Question: What is an external cost? Give some examples. Assess different strategies to internalize an external cost.
An external cost is an uncompensated cost imposed on third parties not directly involved in a market transaction. A negative externality occurs when MSC > MPC as there is an external cost imposed on third parties.
At market equilibrium, agents act in their own self-interest and set MPB = MPC at P* and Q*. The socially optimum equilibrium is MSB = MSC at P’ and Q’. A negative externality occurs because MSC > MPC. External costs are imposed on third parties. The sum of these external costs is the welfare loss to society. A market does not exist for external costs, so the goods’ market price is too low and output is too high compared to the socially optimum level. Market failure occurs because the good is under-priced and over-consumed.
Some examples of external costs include:
- Air pollution from smoking or burning fossil fuels. This damages the climate, crops and people’s health.
- Water pollution by an upstream factory that discharges toxic waste into a river that travels downstream. Water, plants, sea life, animals and humans downstream are harmed.
- Alcohol and drugs intoxicate people and may cause them to injure or kill others.
- Noise pollution from a neighbour playing loud music at night when others are sleeping.
- Litter and destruction of buildings and the environment are bad to look at.
The government must intervene to correct market failure. A mechanism must be used to internalize the externality, that is, to make agents take into account the external costs of their actions. Many different mechanisms could be used including taxation, regulation, property rights and marketable permits.
A Pigouvian tax (t) is an indirect tax levied on an agent’s consumption/production. The tax is equal to the marginal external cost at the socially optimum level. Taxes increase private costs so MPC shifts left. Market price rises from P* to P’ and output falls from Q* to Q’. At MPB = MPC + t, the market is now at the socially optimum level.
However, the government may not be able to estimate external costs accurately yet alone place a monetary value on them. The tax may be too high or too low, so the socially optimum level will not be reached. The government may only be able to move the market towards a more socially optimum level.
The government could also set regulations and laws directly set the amount produced/consumed in a market to the socially optimum level. A quota system could be set up by the government so that each firm/consumer is only allowed to produce/buy up to a fixed amount.

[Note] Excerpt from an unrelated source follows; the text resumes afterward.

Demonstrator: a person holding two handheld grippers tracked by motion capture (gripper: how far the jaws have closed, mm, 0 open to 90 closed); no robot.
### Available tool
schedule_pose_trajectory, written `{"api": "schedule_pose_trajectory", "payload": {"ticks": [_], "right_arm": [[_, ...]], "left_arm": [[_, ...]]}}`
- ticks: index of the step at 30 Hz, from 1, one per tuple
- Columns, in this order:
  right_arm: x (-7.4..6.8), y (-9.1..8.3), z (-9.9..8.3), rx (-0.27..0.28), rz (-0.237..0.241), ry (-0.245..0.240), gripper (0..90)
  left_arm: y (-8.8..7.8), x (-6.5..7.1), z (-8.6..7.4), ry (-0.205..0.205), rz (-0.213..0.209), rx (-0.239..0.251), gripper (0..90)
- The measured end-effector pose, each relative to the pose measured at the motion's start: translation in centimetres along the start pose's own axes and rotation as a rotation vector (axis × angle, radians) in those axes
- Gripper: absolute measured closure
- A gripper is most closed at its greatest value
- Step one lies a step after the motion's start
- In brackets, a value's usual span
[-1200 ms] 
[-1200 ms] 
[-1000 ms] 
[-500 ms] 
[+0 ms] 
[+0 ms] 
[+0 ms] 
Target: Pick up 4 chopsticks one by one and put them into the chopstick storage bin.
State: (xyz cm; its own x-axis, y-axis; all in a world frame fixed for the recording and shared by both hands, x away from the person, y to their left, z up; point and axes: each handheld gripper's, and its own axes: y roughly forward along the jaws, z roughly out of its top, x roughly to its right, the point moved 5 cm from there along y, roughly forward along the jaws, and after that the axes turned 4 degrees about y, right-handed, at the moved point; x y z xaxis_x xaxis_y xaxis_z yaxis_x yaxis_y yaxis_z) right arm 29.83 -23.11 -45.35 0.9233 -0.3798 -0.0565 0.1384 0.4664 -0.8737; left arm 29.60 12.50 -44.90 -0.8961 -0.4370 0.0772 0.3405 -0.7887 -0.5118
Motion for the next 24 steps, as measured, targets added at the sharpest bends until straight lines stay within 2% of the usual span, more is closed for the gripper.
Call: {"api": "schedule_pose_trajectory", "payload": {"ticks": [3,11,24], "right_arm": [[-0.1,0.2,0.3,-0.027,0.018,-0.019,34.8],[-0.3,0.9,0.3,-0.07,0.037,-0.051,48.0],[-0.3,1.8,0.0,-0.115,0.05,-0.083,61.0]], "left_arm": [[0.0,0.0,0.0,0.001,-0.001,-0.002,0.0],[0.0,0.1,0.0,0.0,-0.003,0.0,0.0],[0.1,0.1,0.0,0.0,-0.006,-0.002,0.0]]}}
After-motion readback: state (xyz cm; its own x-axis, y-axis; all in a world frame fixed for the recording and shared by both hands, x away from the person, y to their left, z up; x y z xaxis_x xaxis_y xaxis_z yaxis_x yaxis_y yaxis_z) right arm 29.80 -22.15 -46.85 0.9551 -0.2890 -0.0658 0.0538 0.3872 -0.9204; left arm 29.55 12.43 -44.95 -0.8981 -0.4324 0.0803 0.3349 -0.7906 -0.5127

But, the government must monitor each firm/consumer to enforce regulation. Maybe firms can hide their pollution levels, making it even more difficult for the government to monitor pollution. Maybe pollution monitoring equipment is too costly to install.
Another option for the government to consider is property rights. Maybe externalities arise because of undefined property rights. A property right defines who owns a resource and what they can do with it. A chemical factory may discharge toxic waste into a river because nobody owns the river so nobody has the right to stop them. The government could allocate property rights so that agents who are harmed by externalities are given the property rights over the resources being damaged. Agents can then legally stop or charge a price to others who damage their resources. Agents must negotiate how much of the negative externality there will be and what compensation will be paid to the property right owners. The externality is then internalized into the price mechanism and the socially optimum level is reached.
On the other hand, resource owners may not be able to identify who is polluting or how much damage each polluter is causing. Air pollution could be caused unequally by any number of pollutants. Resource owners then cannot charge polluters.
Alternatively, the government could use marketable (trade-able) permits. A pollution level is set at the socially optimum level and divided over a number of permits. Permits are allocated to polluters to let them pollute a certain amount (which sums to the socially optimum level). Polluters can buy or sell permits amongst themselves if they want to pollute more or less.
Although, it may be too difficult to allocate permits fairly. How should permits be allocated? An auction? Equal amounts? Maybe grandfathering (allocating permits in proportion to past pollution)? Any option will cause some firms to argue that the decision is unfair.